### [YOUR OBJECTIVE]
From the entries underneath, give the number of lines holding the word "person", without any other words.

Stored data:
--------------------

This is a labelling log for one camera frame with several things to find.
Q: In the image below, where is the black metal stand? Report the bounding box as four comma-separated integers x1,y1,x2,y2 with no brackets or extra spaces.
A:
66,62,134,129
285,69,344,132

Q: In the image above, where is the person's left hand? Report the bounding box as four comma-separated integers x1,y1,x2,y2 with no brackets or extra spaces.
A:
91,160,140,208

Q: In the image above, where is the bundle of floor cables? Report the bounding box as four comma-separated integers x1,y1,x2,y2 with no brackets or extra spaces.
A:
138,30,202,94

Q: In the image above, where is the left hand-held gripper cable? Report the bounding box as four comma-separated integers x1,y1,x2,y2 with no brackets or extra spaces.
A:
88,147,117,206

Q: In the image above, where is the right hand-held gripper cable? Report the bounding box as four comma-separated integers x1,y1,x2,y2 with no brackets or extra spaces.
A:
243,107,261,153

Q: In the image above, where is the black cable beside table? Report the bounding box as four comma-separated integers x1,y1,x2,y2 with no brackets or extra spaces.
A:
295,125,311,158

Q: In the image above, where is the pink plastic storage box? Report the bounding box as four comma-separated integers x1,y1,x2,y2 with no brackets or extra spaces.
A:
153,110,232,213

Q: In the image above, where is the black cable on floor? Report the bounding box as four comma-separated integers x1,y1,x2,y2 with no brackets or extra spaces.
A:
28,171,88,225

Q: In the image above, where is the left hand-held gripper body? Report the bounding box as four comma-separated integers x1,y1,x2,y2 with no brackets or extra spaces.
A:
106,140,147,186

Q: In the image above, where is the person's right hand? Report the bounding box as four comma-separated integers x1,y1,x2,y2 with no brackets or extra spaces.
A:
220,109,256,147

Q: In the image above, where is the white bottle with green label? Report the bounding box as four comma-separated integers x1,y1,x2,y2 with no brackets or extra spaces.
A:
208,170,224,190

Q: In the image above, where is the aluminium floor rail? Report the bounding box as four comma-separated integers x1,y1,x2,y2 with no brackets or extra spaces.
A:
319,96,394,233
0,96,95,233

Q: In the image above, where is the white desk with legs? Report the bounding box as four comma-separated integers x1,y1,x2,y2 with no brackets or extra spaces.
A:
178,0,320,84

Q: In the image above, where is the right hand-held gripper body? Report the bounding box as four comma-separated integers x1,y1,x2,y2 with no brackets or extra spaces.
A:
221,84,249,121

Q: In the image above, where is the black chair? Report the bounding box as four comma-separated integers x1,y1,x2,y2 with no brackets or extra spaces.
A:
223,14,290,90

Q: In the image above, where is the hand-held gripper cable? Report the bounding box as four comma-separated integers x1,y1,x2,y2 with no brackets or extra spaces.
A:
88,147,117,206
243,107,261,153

--------------------

### [RESPONSE TO THE TASK]
2